Namun, itu tidak berarti hanya mereka yang bisa menggunakannya. Taman ini terbuka untuk semua kalangan. Baik kaya maupun miskin, orang terkenal atau rakyat jelata, seluruh golongan.
Bila dulu waktu pandemi sedang dahsyat, taman ini sempat ditutup. Tidak boleh ada yang berkunjung. Sekarang, dapat dimasuki dengan beberapa catatan. Orang harus menuliskan data pribadi dan disiplin protokol kesehatan. Kewajiban menjaga kebersihan dan dilarang merokok juga dilaksanakan.
Saya sering datang ke sini ketika siang. Saat tanaman memerlukan sinar matahari untuk melakukan proses fotosintesis, mengubah gas karbon dioksida dan air menjadi glukosa dan oksigen. Ya, siang hari adalah waktu pohon melepas gas oksigen.
Ini tentu menyehatkan dan menyejukkan bagi pernapasan. Kala polusi kendaraan bermotor bertebaran di mana-mana, duduk di bawah pohon rindang adalah salah satu upaya memanjakan paru-paru kita.
Tidak ada pembatas tembok di sekeliling taman.
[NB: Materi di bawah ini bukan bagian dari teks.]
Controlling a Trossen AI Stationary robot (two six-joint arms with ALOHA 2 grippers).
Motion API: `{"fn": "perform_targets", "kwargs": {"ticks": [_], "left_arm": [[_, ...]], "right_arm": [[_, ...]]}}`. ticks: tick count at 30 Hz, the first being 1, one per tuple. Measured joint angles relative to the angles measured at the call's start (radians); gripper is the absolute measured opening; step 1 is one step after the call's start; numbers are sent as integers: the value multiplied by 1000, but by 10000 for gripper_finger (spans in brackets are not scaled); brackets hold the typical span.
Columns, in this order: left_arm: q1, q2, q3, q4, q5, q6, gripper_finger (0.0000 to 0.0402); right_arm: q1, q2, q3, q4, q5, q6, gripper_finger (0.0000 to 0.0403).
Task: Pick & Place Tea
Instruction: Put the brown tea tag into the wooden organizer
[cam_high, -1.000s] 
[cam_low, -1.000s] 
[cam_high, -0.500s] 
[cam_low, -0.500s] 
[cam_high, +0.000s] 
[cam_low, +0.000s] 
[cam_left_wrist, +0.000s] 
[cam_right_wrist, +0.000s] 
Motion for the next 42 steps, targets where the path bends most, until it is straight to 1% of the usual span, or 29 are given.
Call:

Tidak ada kaca-kaca jendela yang memisahkan ruangan. Tidak ada pula sekat-sekat antarmeja. Mata kita dengan leluasa bisa memandang sejauh-jauhnya, tanpa terhalang apa pun.
Begitulah dengan pikiran. Kebebasan menyaksikan dengan objek beragam akan memancing inspirasi-inspirasi menulis. Baik hijau dedaunan, betapa cantik bunga bermekaran, pemandangan rumah-rumah megah di sekitar, deretan mobil mewah terparkir, dan lainnya, bisa menjadi ide cerita.
Ketika siang, di taman jarang ada keributan. Tidak ada perdebatan. Hiruk pikuk kemacetan tak tampak. Yang ada hanya pohon-pohon yang dengan begitu ikhlas meneduhkan tanpa merepotkan.
Mereka diam, tetapi begitu bermanfaat. Kursi yang ditata apik di bawah pohon, halaman taman yang bersih karena rutin disapu petugas, angin yang dingin bertiup, udara yang menyegarkan, betul-betul melengkapi keheningan. Itu adalah kondisi sempurna dan nyaman untuk membaca.